_WHAT YOU NEED TO DO_.
Reproduce, from the lines below, exactly the stretch that begins at the line containing "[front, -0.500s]" and ends at the line containing "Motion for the", both included.

[[ THE DATA, beginning ]]

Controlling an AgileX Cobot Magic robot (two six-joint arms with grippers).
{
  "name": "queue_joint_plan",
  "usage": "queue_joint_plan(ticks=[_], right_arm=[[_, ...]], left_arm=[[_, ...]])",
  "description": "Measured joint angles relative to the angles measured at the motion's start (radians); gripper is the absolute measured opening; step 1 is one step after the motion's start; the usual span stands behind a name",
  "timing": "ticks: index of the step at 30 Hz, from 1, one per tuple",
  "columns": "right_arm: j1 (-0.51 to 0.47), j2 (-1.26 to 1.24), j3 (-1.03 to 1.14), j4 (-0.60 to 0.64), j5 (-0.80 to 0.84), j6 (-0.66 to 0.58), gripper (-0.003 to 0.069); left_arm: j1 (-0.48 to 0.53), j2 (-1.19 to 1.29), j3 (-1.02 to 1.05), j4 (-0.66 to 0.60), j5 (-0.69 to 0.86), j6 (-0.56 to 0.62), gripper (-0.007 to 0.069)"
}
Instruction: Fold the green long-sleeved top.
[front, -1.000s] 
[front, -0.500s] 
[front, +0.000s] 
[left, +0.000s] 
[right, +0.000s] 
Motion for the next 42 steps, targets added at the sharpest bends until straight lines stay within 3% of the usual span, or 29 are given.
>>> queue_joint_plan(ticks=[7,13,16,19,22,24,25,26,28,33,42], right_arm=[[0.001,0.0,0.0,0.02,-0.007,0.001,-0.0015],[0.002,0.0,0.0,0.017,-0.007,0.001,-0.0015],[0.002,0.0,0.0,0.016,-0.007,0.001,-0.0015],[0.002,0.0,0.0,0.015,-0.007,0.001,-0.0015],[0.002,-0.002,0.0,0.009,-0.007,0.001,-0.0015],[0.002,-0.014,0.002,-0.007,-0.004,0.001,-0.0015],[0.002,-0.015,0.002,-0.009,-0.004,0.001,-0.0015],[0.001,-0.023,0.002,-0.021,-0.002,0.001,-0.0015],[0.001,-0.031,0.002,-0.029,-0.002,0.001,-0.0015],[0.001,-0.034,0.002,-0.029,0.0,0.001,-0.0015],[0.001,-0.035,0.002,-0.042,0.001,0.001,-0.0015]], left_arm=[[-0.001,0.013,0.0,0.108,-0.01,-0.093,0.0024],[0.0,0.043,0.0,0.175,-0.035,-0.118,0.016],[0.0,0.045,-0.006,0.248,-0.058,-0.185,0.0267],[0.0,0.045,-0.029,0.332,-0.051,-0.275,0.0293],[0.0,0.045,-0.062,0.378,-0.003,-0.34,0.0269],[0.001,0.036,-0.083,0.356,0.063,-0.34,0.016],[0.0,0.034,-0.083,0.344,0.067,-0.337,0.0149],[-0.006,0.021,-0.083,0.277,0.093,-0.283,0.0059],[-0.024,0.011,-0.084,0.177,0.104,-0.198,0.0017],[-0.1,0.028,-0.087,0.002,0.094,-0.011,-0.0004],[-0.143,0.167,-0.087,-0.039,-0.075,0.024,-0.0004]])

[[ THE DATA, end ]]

_SOLVED EXERCISE_.
[front, -0.500s] 
[front, +0.000s] 
[left, +0.000s] 
[right, +0.000s] 
Motion for the next 42 steps, targets added at the sharpest bends until straight lines stay within 3% of the usual span, or 29 are given.

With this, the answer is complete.